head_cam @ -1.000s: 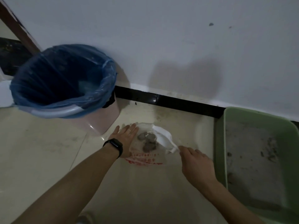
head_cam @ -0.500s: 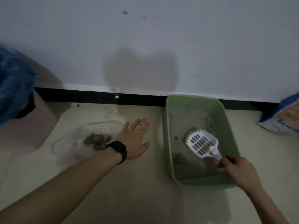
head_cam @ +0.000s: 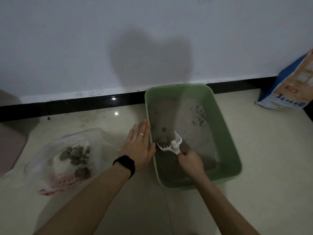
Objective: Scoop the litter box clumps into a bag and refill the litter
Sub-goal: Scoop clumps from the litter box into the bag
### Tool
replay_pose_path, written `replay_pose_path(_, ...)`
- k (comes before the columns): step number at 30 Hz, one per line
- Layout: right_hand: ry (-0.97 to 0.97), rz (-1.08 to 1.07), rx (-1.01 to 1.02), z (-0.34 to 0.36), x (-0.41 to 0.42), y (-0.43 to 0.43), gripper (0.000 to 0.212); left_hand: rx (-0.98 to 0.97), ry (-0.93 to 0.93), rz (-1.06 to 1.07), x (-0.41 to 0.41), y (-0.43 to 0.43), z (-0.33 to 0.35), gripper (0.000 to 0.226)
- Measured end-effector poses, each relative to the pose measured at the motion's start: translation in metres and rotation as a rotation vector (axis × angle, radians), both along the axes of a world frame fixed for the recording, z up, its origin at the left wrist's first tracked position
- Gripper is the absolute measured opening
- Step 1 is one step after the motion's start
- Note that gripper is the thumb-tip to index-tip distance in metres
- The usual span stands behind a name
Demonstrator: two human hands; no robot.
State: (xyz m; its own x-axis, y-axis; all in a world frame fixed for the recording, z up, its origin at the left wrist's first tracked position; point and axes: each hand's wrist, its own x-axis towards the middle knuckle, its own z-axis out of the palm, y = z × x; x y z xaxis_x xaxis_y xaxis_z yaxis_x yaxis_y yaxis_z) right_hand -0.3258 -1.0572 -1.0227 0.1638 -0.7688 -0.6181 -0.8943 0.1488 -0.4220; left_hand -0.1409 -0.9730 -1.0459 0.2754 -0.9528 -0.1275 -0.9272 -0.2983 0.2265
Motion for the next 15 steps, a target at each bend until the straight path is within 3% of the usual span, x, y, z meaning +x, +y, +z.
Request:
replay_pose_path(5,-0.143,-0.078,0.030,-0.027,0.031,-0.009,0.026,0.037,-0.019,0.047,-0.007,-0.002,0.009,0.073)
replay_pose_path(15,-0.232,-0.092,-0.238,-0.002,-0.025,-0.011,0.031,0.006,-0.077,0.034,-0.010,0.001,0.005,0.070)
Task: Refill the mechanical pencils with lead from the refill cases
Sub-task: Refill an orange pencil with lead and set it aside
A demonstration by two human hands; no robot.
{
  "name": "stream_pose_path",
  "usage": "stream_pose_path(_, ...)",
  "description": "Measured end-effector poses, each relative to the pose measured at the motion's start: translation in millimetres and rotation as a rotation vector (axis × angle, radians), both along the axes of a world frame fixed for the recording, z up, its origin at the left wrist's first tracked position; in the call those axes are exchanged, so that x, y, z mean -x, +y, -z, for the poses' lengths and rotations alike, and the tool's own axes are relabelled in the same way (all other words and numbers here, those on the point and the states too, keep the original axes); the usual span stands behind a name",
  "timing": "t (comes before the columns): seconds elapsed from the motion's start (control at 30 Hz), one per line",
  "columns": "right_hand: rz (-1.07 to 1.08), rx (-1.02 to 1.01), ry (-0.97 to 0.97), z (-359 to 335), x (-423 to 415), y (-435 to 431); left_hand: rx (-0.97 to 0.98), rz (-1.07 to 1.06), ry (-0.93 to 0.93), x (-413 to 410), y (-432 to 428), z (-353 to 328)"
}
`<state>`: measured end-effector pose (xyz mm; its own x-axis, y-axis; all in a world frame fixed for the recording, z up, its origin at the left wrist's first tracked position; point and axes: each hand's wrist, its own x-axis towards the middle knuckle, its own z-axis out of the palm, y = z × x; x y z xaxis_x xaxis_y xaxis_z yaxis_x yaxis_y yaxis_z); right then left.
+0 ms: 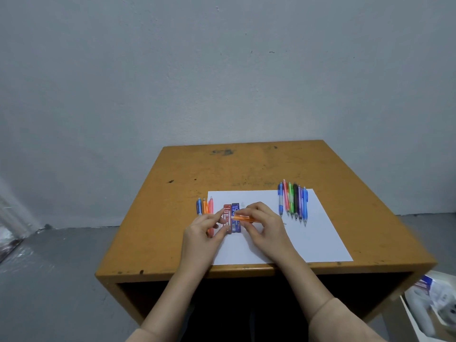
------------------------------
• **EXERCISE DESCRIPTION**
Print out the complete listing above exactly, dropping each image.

• **FINAL ANSWER**
head_cam @ -1.000s: 
head_cam @ -0.500s: 
head_cam @ +0.000s: 
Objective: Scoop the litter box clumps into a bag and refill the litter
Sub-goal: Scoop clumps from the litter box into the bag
### Tool
replay_pose_path, written `replay_pose_path(_, ...)`
- k (comes before the columns): step number at 30 Hz, one per line
- Layout: right_hand: ry (-0.97 to 0.97), rz (-1.08 to 1.07), rx (-1.01 to 1.02), z (-0.34 to 0.36), x (-0.41 to 0.42), y (-0.43 to 0.43), gripper (0.000 to 0.212); left_hand: rx (-0.98 to 0.97), ry (-0.93 to 0.93), rz (-1.06 to 1.07), x (-0.41 to 0.41), y (-0.43 to 0.43), z (-0.33 to 0.35), gripper (0.000 to 0.226)
- Measured end-effector poses, each relative to the pose measured at the motion's start: translation in metres and rotation as a rotation vector (axis × angle, radians), both along the axes of a world frame fixed for the recording, z up, its origin at the left wrist's first tracked position
- Gripper is the absolute measured opening
- Step 1 is one step after the motion's start
- Note that gripper is the thumb-tip to index-tip distance in metres
- The usual span stands behind a name
Demonstrator: two human hands; no robot.
State: (xyz m; its own x-axis, y-axis; all in a world frame fixed for the recording, z up, its origin at the left wrist's first tracked position; point and axes: each hand's wrist, its own x-axis towards the middle knuckle, its own z-axis out of the palm, y = z × x; x y z xaxis_x xaxis_y xaxis_z yaxis_x yaxis_y yaxis_z) right_hand -0.3258 -1.0572 -1.0227 0.1638 -0.7688 -0.6181 -0.8943 0.1488 -0.4220; left_hand -0.1409 -0.9730 -1.0459 0.2754 -0.9528 -0.1275 -0.9272 -0.2983 0.2265
Motion for the next 15 steps, a target at each bend until the straight path is within 3% of the usual span, x, y, z meaning +x, +y, +z.
Request:
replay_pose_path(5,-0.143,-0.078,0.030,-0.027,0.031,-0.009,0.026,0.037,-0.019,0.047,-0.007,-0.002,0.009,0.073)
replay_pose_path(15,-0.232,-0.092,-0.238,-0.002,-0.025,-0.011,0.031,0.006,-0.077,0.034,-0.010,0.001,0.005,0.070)
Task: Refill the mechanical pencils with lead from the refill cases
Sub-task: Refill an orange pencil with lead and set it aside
A demonstration by two human hands; no robot.
{
  "name": "stream_pose_path",
  "usage": "stream_pose_path(_, ...)",
  "description": "Measured end-effector poses, each relative to the pose measured at the motion's start: translation in millimetres and rotation as a rotation vector (axis × angle, radians), both along the axes of a world frame fixed for the recording, z up, its origin at the left wrist's first tracked position; in the call those axes are exchanged, so that x, y, z mean -x, +y, -z, for the poses' lengths and rotations alike, and the tool's own axes are relabelled in the same way (all other words and numbers here, those on the point and the states too, keep the original axes); the usual span stands behind a name",
  "timing": "t (comes before the columns): seconds elapsed from the motion's start (control at 30 Hz), one per line",
  "columns": "right_hand: rz (-1.07 to 1.08), rx (-1.02 to 1.01), ry (-0.97 to 0.97), z (-359 to 335), x (-423 to 415), y (-435 to 431); left_hand: rx (-0.97 to 0.98), rz (-1.07 to 1.06), ry (-0.93 to 0.93), x (-413 to 410), y (-432 to 428), z (-353 to 328)"
}
`<state>`: measured end-effector pose (xyz mm; its own x-axis, y-axis; all in a world frame fixed for the recording, z up, its origin at the left wrist's first tracked position; point and axes: each hand's wrist, its own x-axis towards the middle knuckle, its own z-axis out of the palm, y = z × x; x y z xaxis_x xaxis_y xaxis_z yaxis_x yaxis_y yaxis_z); right then left.
+0 ms: 

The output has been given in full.